John Pritchard

Personal information
- Born: John Martin Pritchard 30 November 1957 (age 68) London
- Height: 188 cm (6 ft 2 in)
- Weight: 86 kg (190 lb)

Sport
- Sport: Rowing
- Club: Thames Rowing Club Cambridge University Boat Club

Medal record
Men's rowing
Representing Great Britain
| Silver medal – second place | 1980 Moscow | Eight |
World Rowing Championships
| Silver medal – second place | 1981 Munich | Eight |

= John Pritchard (rower) =

British rower (born 1957)

John Martin Pritchard (born 30 November 1957) is a British rower who competed in the 1980 Summer Olympics, winning a silver medal, and the 1984 Summer Olympics.

Pritchard was born in Fulham, South West London. His father, John William Pritchard, served as a Detective Chief Superintendent and had a notable career as an investigating officer in the Great Train Robbery case in 1963.

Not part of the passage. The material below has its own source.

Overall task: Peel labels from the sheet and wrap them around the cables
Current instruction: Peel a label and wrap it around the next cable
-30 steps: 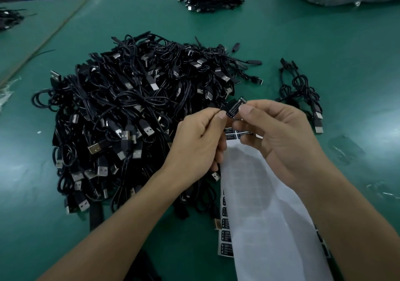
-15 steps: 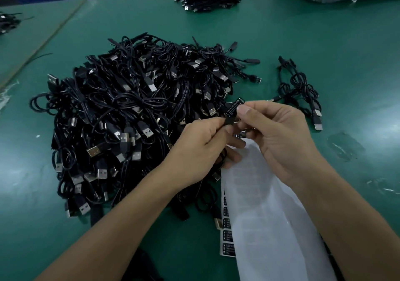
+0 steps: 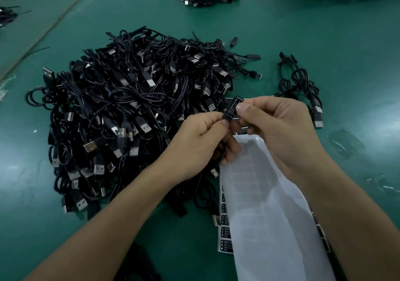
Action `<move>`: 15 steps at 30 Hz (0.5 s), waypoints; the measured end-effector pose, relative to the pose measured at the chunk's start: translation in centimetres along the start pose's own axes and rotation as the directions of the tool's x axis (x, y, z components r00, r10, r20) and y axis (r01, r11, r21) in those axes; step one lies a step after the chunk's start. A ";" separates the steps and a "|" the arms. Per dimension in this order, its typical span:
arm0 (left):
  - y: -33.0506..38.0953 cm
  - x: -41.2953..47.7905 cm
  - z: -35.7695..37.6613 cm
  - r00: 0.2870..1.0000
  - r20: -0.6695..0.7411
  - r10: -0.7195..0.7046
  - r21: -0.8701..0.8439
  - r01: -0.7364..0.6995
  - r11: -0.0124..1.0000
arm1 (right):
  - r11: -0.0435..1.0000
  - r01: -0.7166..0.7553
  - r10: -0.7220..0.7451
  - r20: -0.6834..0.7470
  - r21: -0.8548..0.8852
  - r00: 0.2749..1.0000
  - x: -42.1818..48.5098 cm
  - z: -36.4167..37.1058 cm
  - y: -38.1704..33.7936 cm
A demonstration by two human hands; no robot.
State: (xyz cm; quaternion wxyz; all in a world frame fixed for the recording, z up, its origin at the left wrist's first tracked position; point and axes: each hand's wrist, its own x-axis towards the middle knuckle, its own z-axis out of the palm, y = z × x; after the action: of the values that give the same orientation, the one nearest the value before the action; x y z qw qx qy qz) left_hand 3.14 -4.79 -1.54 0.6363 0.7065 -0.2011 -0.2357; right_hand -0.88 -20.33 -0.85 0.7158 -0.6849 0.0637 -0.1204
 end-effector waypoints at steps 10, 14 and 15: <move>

He attended Halford Road Primary school in Fulham and later St Clement Danes Grammar School on Ducane Road in Hammersmith from 1969 to 1975. From 1983 to 1986, he studied law at Robinson College, Cambridge. During his time at Cambridge, he served as the President of the Hawks' Club, following in the footsteps of Rob Andrew, the former England Rugby player.

In 1980, he was a crew member of the British eight that won the Olympic silver medal. In 1981, he won a silver medal at the World Rowing Championships in Munich. He finished fifth with the British eight in the 1984 Olympics.

He coached the Oxford University Boat Club in 1980 and 1981, and the Cambridge University Boat Club in 1982 and 1983. He rowed in The Boat Race three times for Cambridge against Oxford. In the 1984 race, the crew in which he rowed famously hit a barge moored above Putney Bridge resulting in the much-broadcast image of a sinking boat. The win in the 1986 race was the only Cambridge win in a run of 17 wins for Oxford. By winning in 1986, Cambridge denied Oxford winning the Ladbrokes trophy outright, having won for the previous nine years.

Pritchard founded and runs an executive search business, Piper Pritchard Associates, in London. He was a director of the British Olympic Association and is Chairman of Right To Play, an international charity which supports children in war-torn and deprived parts of the world through sport. He is Chairman of the Hawks' Club. He is also chairman of the steering committee and deputy chairman of the alumni advisory board of Cambridge University.

In 2014, he rowed the length of the Mississippi river in a traditional Thames racing skiff. The 2,320 mile journey took three months and raised over $1,000,000 for Right to Play.